**What you have to do:** Leaving out the pictures, write out exactly each line from the line with "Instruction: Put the" through the close of the listing below.
--- The data ---
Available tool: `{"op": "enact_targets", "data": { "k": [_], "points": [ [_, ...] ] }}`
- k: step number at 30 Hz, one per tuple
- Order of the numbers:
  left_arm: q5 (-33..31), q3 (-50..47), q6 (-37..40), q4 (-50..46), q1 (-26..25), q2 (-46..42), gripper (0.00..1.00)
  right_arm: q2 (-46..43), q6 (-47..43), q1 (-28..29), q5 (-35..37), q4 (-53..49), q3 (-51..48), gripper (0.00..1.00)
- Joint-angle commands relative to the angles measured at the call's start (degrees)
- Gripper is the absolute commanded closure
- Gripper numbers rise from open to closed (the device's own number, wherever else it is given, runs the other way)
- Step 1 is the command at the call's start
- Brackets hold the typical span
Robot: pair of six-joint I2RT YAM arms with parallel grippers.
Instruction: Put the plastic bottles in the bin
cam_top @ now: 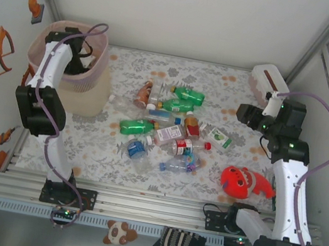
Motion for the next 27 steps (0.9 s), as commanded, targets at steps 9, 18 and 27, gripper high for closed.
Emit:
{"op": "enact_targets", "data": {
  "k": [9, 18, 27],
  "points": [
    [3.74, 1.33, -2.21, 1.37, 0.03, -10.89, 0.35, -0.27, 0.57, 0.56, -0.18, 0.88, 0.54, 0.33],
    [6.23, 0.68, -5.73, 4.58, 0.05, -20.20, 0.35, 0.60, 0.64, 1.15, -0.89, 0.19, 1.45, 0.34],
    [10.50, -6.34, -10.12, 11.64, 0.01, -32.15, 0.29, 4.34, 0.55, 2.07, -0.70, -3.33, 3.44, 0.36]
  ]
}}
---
**The answer:**
Instruction: Put the plastic bottles in the bin
cam_top @ now: 
Motion for the next 27 steps (0.9 s), as commanded, targets at steps 9, 18 and 27, gripper high for closed.
Emit:
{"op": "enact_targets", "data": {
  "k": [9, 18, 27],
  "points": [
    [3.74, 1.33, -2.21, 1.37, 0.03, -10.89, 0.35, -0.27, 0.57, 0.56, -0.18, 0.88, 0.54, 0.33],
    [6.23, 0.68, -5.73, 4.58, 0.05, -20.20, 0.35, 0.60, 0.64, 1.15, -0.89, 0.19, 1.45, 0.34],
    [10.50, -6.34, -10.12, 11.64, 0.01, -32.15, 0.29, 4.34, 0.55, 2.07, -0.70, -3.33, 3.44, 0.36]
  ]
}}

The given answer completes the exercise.